## THE TASK
Copy out each line of the entries where the word "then" is present.
== INPUT FOR THIS TASK
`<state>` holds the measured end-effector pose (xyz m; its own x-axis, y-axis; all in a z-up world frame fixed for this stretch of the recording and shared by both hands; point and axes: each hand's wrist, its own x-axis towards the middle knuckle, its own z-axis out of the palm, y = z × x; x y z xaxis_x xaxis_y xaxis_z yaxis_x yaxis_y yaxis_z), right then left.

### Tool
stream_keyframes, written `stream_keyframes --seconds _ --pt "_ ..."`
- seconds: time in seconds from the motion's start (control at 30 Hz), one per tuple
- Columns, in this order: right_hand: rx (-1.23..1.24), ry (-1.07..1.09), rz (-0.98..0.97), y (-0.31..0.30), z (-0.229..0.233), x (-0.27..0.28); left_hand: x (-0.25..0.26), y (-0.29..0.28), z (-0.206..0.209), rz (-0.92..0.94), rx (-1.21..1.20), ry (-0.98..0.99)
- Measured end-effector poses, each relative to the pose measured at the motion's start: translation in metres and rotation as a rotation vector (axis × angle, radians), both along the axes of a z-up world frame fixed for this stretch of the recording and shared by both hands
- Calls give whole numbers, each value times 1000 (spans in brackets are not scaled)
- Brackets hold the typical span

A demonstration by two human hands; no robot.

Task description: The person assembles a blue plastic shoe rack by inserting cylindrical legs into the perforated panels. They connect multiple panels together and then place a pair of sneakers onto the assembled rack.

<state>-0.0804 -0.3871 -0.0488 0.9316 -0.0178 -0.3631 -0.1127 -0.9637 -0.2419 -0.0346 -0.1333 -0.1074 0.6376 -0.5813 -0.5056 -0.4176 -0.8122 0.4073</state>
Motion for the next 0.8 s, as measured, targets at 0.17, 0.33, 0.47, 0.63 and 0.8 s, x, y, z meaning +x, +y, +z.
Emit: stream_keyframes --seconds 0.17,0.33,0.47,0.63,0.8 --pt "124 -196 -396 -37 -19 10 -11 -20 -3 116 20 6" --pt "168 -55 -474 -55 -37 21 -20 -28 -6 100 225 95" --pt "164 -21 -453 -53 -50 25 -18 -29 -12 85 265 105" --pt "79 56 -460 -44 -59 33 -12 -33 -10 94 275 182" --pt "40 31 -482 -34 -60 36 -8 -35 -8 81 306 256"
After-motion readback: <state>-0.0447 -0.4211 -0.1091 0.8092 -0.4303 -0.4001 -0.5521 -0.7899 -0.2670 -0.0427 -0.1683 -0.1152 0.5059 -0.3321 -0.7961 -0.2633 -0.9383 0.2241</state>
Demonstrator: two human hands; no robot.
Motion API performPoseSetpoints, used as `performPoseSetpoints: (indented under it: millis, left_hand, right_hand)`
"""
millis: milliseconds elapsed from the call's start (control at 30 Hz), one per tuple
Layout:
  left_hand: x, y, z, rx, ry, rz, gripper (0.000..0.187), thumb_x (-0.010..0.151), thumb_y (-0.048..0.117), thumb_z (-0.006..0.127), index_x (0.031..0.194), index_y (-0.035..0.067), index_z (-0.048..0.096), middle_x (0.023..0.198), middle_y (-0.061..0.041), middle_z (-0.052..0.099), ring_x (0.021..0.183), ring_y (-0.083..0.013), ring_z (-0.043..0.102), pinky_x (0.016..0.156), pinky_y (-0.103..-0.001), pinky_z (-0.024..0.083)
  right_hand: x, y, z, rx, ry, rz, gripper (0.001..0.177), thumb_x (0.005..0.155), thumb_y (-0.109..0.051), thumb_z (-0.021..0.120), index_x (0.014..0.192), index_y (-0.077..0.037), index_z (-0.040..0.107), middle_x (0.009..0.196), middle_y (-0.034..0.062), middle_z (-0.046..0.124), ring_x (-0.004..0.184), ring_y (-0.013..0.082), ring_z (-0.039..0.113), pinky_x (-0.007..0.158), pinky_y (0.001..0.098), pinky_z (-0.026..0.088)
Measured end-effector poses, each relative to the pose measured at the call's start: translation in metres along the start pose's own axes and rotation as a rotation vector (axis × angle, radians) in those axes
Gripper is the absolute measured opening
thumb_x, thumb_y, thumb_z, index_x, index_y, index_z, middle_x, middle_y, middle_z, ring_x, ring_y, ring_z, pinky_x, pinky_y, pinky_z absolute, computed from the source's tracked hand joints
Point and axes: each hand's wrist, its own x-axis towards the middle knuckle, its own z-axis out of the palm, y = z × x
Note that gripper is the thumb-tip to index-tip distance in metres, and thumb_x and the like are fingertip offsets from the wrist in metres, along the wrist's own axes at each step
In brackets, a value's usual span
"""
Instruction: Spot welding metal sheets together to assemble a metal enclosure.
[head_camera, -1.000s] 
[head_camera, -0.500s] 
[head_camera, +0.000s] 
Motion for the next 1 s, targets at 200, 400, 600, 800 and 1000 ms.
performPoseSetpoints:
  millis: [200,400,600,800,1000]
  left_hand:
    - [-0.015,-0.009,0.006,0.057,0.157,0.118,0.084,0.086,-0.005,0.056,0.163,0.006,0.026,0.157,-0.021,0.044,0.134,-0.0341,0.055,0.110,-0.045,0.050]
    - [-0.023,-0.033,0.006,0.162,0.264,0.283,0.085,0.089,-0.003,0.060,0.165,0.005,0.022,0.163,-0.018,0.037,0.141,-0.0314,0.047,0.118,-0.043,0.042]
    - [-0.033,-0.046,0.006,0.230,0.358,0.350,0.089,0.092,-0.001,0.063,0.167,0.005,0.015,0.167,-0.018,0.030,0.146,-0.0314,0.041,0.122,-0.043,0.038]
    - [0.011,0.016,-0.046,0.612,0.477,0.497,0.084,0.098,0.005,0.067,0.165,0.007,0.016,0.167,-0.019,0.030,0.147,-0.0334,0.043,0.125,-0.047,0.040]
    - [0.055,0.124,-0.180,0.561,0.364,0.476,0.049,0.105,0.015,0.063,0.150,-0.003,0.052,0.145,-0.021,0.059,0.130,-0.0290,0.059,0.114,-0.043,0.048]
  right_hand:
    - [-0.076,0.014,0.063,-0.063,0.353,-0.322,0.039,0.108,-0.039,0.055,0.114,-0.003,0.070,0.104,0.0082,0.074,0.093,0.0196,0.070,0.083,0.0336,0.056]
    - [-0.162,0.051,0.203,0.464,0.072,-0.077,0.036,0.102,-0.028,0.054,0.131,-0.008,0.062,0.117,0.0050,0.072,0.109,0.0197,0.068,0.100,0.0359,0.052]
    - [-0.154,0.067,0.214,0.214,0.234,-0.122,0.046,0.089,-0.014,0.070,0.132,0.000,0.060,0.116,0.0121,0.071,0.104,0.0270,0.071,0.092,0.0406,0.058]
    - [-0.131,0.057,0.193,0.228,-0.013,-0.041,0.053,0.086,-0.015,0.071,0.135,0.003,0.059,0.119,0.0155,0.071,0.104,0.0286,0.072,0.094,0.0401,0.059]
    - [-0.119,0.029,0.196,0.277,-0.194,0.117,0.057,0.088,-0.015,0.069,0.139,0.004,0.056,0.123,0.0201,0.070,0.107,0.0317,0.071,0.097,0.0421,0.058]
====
## RESULT OF THIS EXERCISE
`<state>` holds the measured end-effector pose (xyz m; its own x-axis, y-axis; all in a z-up world frame fixed for this stretch of the recording and shared by both hands; point and axes: each hand's wrist, its own x-axis towards the middle knuckle, its own z-axis out of the palm, y = z × x; x y z xaxis_x xaxis_y xaxis_z yaxis_x yaxis_y yaxis_z), right then left.
Task description: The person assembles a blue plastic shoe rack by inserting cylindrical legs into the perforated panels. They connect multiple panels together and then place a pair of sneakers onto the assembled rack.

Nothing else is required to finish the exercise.